**Work item**
Using the records below, give again exactly the lines from the line that contains "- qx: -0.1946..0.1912" through the line that contains "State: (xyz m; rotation", both ends included, and only those.

* * *

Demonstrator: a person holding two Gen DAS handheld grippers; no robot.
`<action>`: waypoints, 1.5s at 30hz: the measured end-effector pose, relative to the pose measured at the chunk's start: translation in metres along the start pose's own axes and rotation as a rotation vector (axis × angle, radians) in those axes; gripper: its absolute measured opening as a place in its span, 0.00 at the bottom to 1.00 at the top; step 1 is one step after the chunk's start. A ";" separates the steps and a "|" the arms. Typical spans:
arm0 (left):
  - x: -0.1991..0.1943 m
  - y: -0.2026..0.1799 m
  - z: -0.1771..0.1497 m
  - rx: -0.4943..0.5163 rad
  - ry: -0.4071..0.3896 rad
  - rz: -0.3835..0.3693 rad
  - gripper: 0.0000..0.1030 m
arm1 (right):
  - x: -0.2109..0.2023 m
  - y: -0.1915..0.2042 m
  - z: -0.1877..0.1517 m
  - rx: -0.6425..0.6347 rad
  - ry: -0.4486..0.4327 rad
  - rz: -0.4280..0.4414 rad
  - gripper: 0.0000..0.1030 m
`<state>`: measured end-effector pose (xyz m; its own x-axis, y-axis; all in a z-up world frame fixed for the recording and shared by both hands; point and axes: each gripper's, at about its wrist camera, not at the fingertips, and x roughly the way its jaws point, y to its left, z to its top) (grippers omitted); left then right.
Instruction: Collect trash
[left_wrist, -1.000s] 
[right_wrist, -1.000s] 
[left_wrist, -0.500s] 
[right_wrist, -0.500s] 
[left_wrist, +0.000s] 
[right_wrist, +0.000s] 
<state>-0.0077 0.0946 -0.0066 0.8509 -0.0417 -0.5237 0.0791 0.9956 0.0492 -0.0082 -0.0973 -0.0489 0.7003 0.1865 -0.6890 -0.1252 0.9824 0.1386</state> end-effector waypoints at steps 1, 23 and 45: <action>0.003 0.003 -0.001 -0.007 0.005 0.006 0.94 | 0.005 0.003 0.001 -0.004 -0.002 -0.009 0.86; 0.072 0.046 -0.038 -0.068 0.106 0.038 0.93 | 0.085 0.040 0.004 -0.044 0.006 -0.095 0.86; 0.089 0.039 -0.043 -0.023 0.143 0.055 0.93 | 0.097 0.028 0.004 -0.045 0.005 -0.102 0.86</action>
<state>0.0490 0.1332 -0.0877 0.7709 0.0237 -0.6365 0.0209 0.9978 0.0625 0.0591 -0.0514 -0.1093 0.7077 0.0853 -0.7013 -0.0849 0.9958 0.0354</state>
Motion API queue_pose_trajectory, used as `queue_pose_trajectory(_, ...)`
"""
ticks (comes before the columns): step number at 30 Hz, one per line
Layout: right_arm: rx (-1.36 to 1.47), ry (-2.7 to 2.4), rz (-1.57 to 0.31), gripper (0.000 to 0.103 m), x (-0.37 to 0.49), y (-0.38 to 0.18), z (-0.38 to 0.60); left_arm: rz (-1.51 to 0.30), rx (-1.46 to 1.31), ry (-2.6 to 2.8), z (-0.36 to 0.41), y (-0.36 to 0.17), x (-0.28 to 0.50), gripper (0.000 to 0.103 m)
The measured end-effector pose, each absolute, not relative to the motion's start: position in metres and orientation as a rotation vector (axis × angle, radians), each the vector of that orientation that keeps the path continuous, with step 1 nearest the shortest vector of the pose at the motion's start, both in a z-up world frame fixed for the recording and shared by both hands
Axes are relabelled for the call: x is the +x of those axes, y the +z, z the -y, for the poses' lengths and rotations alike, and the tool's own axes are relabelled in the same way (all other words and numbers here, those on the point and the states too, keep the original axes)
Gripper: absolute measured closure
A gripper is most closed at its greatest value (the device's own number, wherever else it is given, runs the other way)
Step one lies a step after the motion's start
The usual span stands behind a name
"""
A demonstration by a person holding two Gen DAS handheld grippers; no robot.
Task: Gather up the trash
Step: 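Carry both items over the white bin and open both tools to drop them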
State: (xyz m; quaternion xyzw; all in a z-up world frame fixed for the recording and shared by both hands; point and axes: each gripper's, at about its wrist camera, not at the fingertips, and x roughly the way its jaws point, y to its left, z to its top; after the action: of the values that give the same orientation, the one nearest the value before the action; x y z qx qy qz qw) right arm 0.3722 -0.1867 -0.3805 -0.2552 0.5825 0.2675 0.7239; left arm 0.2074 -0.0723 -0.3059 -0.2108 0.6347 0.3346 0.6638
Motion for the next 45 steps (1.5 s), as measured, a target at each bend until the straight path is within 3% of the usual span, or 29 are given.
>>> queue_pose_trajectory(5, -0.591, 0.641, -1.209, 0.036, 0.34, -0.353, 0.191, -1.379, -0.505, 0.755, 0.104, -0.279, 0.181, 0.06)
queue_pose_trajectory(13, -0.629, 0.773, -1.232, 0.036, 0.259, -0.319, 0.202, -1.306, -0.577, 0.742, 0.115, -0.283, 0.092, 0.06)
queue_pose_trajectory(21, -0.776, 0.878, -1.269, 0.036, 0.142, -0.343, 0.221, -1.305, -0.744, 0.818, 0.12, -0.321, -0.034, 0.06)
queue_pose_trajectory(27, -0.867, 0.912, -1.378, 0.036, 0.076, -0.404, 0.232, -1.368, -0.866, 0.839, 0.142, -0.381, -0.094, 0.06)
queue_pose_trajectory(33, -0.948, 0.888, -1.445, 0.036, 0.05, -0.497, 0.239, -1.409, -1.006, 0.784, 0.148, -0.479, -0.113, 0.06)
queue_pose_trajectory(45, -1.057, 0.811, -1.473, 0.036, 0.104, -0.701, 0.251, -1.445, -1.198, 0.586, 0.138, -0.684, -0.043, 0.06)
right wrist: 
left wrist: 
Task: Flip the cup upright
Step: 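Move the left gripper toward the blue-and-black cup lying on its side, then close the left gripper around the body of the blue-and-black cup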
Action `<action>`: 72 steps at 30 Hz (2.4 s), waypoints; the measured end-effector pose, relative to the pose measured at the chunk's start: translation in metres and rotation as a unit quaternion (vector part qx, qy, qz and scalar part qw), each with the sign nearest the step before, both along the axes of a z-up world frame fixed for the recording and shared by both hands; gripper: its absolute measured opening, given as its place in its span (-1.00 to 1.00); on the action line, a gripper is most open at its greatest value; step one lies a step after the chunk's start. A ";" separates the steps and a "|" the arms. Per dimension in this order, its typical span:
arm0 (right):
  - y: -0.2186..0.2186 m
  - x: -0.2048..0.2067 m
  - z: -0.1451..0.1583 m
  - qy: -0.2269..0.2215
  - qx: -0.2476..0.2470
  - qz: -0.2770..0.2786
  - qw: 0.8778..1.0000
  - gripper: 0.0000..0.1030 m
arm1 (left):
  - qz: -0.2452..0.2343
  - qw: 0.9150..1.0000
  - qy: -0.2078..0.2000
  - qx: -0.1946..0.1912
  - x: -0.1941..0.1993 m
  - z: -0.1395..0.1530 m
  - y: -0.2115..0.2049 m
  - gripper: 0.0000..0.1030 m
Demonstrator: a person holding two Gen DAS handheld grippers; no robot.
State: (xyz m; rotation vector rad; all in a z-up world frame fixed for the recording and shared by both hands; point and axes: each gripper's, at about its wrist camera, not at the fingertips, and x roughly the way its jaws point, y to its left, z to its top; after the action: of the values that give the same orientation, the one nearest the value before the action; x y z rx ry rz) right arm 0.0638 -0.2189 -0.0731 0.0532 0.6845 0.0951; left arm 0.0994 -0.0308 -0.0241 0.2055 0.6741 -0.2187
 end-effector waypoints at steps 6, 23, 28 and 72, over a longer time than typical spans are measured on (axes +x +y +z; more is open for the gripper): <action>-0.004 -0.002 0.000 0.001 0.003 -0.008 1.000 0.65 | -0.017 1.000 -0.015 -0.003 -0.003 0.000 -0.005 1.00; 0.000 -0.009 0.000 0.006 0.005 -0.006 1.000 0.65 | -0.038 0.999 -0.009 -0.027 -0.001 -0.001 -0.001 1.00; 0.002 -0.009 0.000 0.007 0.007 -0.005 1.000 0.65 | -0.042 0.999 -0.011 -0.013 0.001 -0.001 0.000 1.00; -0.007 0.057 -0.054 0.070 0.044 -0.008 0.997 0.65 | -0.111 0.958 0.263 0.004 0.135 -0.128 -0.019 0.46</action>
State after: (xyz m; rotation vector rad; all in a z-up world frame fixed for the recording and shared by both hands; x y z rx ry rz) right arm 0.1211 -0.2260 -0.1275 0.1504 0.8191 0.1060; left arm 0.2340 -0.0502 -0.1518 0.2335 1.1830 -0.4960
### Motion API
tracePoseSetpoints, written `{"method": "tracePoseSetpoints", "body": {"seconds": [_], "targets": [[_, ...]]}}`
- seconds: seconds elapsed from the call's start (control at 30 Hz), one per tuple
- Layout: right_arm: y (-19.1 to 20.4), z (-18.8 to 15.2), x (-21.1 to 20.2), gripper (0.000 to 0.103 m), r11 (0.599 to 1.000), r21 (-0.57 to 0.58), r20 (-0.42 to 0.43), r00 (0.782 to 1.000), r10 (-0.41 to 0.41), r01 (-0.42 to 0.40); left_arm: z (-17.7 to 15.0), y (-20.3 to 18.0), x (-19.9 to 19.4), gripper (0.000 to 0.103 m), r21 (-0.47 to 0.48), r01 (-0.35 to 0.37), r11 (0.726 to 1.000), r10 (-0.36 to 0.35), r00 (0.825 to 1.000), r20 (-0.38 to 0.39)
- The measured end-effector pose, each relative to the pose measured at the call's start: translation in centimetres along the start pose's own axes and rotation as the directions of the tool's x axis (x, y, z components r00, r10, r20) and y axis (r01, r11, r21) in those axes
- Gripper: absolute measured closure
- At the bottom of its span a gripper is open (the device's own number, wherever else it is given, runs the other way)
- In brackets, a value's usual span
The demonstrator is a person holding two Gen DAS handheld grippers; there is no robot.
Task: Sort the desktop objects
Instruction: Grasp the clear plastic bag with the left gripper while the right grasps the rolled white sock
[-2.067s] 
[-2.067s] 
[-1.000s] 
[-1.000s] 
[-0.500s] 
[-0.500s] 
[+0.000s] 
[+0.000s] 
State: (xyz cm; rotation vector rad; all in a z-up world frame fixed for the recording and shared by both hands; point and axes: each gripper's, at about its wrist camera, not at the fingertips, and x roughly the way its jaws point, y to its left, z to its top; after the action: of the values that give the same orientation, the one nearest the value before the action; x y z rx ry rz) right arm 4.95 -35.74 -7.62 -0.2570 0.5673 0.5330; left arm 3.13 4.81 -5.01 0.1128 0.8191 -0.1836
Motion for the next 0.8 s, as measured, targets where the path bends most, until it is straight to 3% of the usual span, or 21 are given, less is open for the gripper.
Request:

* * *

**Answer box**
  - qx: -0.1946..0.1912
  - x: -0.1941..0.1993 m
  - z: -0.1395..0.1530 m
  - y: -0.2115..0.2049 m
  - gripper: 0.0000..0.1030 m
Demonstrator: a person holding two Gen DAS handheld grippers; no robot.
State: (xyz m; rotation vector rad; all in a z-up world frame fixed for the recording and shared by both hands; point and axes: each gripper's, at about its wrist camera, not at the fingertips, and x roughly the way its jaws point, y to its left, z to its top; after the action: of the values that give the same orientation, the one nearest the value before the action; x y z rx ry rz) right arm 0.0638 -0.2189 -0.0731 0.0532 0.6845 0.0951; left arm 0.0994 -0.0308 -0.0241 0.2055 0.6741 -0.2187

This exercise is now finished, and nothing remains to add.